Capelli hatte eigentlich damit gerechnet, dass der Allmächtige es nicht gerne sah, wenn Leute in die Häuser seiner Angestellten einbrachen, und ihr darum Steine in den Weg legen würde. Deshalb war sie ziemlich überrascht, das Küchenfenster im Erdgeschoss gekippt vorzufinden.

»Halleluja«, murmelte sie und grinste, denn wie sie heute früh im Internet gelernt hatte, war ein gekipptes Fenster so gut wie ein offenes. Sie blickte sich kurz um, und als sie sicher war, dass niemand sie beobachtete, streckte sie ihren rechten Arm durch den Fensterspalt und legte den Griff um. Fünf Minuten später stand sie in Stimpfls Küche und merkte, dass ihre Kopfhaut vor lauter nervöser Anspannung prickelte. Ihre eigene Courage wurde ihr langsam unheimlich, die Entschlossenheit, mit der sie bisher gehandelt hatte, fing an zu bröckeln, und erste Bedenken schlichen sich ein: Falls Stimpfl tatsächlich ein Killer war, würde er kurzen Prozess mit ihr machen, wenn er sie hier drinnen fand – sie musste also so schnell wie möglich die Schachtel finden und wieder von hier verschwinden!

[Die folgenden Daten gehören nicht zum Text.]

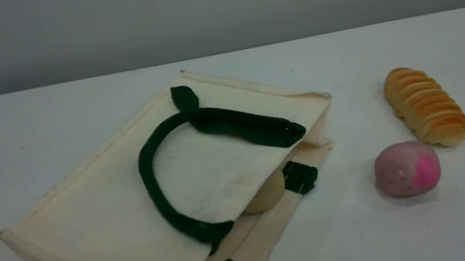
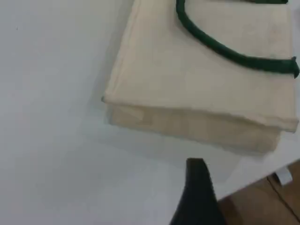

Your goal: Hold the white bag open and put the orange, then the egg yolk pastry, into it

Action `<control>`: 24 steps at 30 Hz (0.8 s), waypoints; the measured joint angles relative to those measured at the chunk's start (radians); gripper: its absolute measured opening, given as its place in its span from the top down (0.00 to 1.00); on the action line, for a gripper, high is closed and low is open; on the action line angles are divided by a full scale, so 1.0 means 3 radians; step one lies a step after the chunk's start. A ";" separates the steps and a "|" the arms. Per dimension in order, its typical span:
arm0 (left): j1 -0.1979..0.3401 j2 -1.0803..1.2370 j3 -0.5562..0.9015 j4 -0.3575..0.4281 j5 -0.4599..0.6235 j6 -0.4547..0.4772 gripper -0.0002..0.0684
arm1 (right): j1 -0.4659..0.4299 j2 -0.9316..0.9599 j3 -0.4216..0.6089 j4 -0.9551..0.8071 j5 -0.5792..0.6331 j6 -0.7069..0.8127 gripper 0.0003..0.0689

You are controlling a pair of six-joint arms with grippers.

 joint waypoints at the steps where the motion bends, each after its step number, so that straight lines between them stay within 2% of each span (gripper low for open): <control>1: 0.0000 -0.0012 0.0000 0.0000 -0.0004 0.0004 0.32 | 0.0000 0.0000 0.0000 0.0003 0.0000 0.0000 0.51; 4: 0.0000 -0.0015 0.0009 0.0000 0.0010 0.0008 0.32 | -0.0117 0.0000 0.0000 0.0015 0.0000 0.0000 0.51; 6: 0.0000 -0.0015 0.0009 0.0006 0.0006 0.0008 0.32 | -0.0296 0.0000 0.0000 0.0015 0.0000 0.0000 0.51; 9: 0.0000 -0.0015 0.0009 0.0006 0.0006 0.0008 0.32 | -0.0663 0.0000 0.0000 0.0016 0.0000 0.0000 0.51; 18: 0.0000 -0.0015 0.0009 0.0003 0.0004 0.0005 0.32 | -0.2080 0.0000 0.0000 0.0016 0.0000 0.0000 0.51; 21: 0.0000 -0.0015 0.0009 0.0003 0.0004 0.0005 0.32 | -0.2419 0.0000 0.0000 0.0016 0.0000 0.0000 0.51; 24: 0.0000 -0.0015 0.0009 0.0003 0.0004 0.0005 0.32 | -0.2562 0.0000 0.0000 0.0016 0.0000 0.0000 0.51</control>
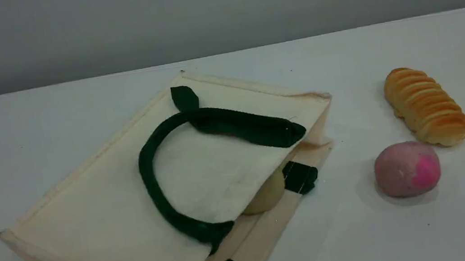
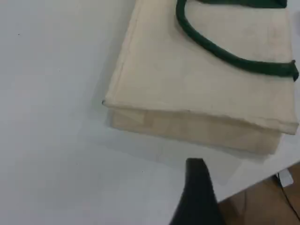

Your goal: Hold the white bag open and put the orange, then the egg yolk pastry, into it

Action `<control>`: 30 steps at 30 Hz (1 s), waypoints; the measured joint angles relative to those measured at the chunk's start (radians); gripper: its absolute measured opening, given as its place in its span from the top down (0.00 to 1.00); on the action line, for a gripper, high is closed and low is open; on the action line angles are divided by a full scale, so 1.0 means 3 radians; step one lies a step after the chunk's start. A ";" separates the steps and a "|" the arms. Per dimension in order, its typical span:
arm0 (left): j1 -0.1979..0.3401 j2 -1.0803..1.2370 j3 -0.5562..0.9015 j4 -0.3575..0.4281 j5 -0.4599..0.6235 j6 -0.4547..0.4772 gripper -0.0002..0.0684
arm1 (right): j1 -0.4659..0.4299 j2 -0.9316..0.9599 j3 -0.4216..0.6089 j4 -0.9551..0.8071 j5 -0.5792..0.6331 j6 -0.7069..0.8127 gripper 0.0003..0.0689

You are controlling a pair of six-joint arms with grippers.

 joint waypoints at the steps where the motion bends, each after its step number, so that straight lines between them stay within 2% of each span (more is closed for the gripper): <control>1: 0.0007 0.0000 0.0000 0.0000 0.0000 0.0000 0.32 | 0.0001 0.0000 0.0000 0.0000 0.0000 0.0000 0.51; 3: 0.0083 0.0000 0.0000 -0.0022 -0.0004 0.0000 0.32 | 0.0001 0.0000 0.0000 0.0000 0.0000 0.0000 0.51; 6: 0.0349 0.0000 0.0000 -0.0042 -0.0004 0.0000 0.32 | 0.0001 0.0000 0.0000 0.0000 0.0000 0.0000 0.51; 13: 0.1259 -0.0154 0.0000 -0.0036 -0.0005 0.0000 0.32 | 0.0001 0.0000 0.0000 0.0000 0.0000 0.0000 0.51; 16: 0.1490 -0.0293 0.0000 -0.0033 0.0001 0.0000 0.32 | 0.0007 0.0000 0.0000 0.0000 0.0000 0.0000 0.51; 19: 0.1491 -0.0348 0.0000 -0.0033 0.0006 0.0000 0.32 | 0.0011 0.0000 0.0000 0.0000 0.0000 0.0000 0.51; 24: 0.1177 -0.0376 0.0000 -0.0033 0.0006 0.0000 0.32 | 0.0011 0.0000 0.0000 0.0000 0.0000 0.0000 0.51; 30: 0.1162 -0.0507 -0.0014 -0.0029 0.0028 0.0000 0.32 | 0.0011 0.0000 0.0000 -0.0003 0.0000 0.0000 0.51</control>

Capelli verließ eilig die Küche, öffnete wahllos die nächstliegende Tür und scannte den Raum, bei dem es sich um das Schlafzimmer handelte: ein Schrank aus dunklem Kirschholz, ein schlichtes Bett, ein Nachttischkästchen und ein großes Kreuz, von dem ein ausgemergelter Jesus sie anklagend anstarrte.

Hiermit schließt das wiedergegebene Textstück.